Collected data entries:
- - - - - - -
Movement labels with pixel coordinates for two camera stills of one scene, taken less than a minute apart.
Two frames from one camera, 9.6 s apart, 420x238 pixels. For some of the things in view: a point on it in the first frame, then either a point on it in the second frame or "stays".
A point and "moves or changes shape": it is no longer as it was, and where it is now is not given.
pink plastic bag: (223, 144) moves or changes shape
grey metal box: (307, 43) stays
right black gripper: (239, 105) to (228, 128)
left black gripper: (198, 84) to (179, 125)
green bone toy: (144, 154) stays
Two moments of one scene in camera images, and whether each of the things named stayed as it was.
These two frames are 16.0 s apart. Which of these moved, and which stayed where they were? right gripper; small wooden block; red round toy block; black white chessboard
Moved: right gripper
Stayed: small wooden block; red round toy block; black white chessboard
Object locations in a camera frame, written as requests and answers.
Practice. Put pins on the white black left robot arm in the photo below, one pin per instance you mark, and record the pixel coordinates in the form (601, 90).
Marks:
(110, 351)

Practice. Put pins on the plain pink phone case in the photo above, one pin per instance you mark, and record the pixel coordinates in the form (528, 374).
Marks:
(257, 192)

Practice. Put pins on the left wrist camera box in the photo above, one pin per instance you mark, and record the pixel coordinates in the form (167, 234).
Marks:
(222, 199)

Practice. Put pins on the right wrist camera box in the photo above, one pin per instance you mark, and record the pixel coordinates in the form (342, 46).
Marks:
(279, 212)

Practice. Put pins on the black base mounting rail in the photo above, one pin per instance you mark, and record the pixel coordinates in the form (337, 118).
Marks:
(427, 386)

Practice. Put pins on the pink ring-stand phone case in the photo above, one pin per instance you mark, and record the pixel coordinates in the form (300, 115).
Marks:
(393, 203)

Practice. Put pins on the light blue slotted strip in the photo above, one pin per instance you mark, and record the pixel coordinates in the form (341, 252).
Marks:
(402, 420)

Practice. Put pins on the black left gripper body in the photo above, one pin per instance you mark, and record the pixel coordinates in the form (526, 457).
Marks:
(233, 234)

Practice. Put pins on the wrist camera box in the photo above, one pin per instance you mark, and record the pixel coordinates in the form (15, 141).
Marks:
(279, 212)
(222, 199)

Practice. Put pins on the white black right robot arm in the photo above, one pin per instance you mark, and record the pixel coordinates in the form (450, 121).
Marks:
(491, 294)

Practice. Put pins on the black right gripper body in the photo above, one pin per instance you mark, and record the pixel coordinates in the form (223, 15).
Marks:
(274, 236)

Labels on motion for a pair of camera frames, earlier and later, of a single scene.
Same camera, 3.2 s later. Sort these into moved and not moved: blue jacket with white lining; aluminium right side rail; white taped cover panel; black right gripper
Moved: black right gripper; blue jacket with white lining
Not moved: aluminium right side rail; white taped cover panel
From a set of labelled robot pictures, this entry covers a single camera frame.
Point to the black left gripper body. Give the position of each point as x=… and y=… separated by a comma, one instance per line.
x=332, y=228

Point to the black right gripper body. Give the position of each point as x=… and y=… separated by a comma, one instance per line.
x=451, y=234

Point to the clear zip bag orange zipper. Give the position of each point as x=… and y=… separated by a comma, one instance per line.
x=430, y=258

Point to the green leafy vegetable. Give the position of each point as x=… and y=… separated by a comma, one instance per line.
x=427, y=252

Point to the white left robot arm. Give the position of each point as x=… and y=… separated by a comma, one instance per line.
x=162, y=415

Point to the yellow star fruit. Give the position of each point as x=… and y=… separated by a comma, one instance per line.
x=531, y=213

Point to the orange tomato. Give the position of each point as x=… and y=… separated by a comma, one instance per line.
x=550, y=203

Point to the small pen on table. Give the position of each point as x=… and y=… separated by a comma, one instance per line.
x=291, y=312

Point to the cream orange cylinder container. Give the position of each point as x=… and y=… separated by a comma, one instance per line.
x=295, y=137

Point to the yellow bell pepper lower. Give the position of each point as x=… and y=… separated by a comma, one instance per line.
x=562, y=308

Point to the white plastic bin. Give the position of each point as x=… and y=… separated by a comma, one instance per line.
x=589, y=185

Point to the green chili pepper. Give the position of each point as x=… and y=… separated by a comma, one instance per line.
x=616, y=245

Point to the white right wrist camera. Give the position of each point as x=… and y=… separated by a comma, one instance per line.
- - - - - - -
**TASK REQUIREMENTS**
Stop at the line containing "Practice. Put pins on the plain". Please print exactly every line before it from the start of the records, plus that line itself, and nothing else.

**REPLY TO THE TASK**
Movement labels with pixel coordinates for two camera stills of one scene, taken less than a minute apart.
Two frames from one camera, 9.6 s apart, 420x238 pixels. For some of the things in view: a point on it in the first frame, then either a point on it in the second frame or "stays".
A point and "moves or changes shape": it is no longer as it was, and where it is now is not given.
pink plastic bag: (223, 144) moves or changes shape
grey metal box: (307, 43) stays
right black gripper: (239, 105) to (228, 128)
left black gripper: (198, 84) to (179, 125)
green bone toy: (144, 154) stays
Two moments of one scene in camera images, and whether each of the things named stayed as it was.
These two frames are 16.0 s apart. Which of these moved, and which stayed where they were? right gripper; small wooden block; red round toy block; black white chessboard
Moved: right gripper
Stayed: small wooden block; red round toy block; black white chessboard
Object locations in a camera frame, written as requests and answers.
Practice. Put pins on the white black left robot arm in the photo below, one pin per instance you mark, and record the pixel coordinates in the form (601, 90).
Marks:
(110, 351)

Practice. Put pins on the plain pink phone case in the photo above, one pin per instance you mark, and record the pixel coordinates in the form (528, 374).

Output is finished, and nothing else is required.